- Assignment:
The listing below is to be output in its exact form.

- Exercise data:
>>>>
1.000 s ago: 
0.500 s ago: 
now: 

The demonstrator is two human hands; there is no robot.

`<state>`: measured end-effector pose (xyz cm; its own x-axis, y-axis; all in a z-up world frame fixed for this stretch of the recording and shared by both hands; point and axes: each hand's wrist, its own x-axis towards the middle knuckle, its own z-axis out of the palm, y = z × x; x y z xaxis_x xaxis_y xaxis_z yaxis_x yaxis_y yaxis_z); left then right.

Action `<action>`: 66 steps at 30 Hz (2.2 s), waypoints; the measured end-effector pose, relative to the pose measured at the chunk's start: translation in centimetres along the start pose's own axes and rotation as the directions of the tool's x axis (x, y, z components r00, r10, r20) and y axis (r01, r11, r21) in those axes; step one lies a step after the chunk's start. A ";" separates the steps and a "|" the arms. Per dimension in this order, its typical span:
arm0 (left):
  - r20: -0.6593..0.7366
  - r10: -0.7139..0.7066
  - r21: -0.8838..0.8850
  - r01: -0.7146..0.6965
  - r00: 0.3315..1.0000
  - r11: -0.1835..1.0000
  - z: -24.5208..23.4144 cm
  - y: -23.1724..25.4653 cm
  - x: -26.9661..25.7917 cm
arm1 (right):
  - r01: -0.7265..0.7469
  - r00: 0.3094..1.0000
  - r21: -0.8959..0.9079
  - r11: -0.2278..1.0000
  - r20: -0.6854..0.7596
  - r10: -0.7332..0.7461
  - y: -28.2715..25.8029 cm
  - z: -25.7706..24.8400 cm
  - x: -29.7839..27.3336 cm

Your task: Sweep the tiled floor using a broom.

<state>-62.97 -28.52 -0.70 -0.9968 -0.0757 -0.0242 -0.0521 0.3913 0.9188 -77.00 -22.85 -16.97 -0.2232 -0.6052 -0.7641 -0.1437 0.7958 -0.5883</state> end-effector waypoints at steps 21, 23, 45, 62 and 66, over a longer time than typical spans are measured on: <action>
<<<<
- Written solution:
1.000 s ago: 
0.500 s ago: 
now: 

The demonstrator is two human hands; there is no robot.

`<state>`: measured end-effector pose (xyz cm; its own x-axis, y-axis; all in a z-up world frame fixed for this stretch of the recording and shared by both hands; point and axes: each hand's wrist, its own x-axis towards the middle knuckle, its own z-axis out of the palm, y = z × x; x y z xaxis_x xaxis_y xaxis_z yaxis_x yaxis_y yaxis_z); left then right.

Action `<action>`: 66 steps at 30 Hz (2.2 s), waypoints; the measured end-effector pose, relative to the pose measured at the chunk's start: translation in centimetres along the start pose's own axes and rotation as the directions of the tool's x axis (x, y, z components r00, r10, r20) and y axis (r01, r11, r21) in those axes; step one lies a step after the chunk's start. A ";" separates the steps and a "|" the arms. Per dimension in this order, its typical span:
arm0 (left):
  - r20: -0.6593..0.7366
  - r10: -0.7139..0.7066
  - r21: -0.8838..0.8850
  - r01: -0.7146..0.6965
  - r00: 0.3315..1.0000
  - r11: -0.1835..1.0000
  - z: -24.5208..23.4144 cm
  - y: -23.1724..25.4653 cm
  - x: -26.9661..25.7917 cm
arm1 (right):
  - r01: -0.7265..0.7469
  - r00: 0.3094..1.0000
  - r21: -0.8959..0.9079
  - r11: -0.2278..1.0000
  - r20: -0.6854..0.7596
  - r10: -0.7332..0.7461
  - y: -28.2715..25.8029 cm
  - z: -25.7706..24.8400 cm
  - x: -29.7839..27.3336 cm

Your task: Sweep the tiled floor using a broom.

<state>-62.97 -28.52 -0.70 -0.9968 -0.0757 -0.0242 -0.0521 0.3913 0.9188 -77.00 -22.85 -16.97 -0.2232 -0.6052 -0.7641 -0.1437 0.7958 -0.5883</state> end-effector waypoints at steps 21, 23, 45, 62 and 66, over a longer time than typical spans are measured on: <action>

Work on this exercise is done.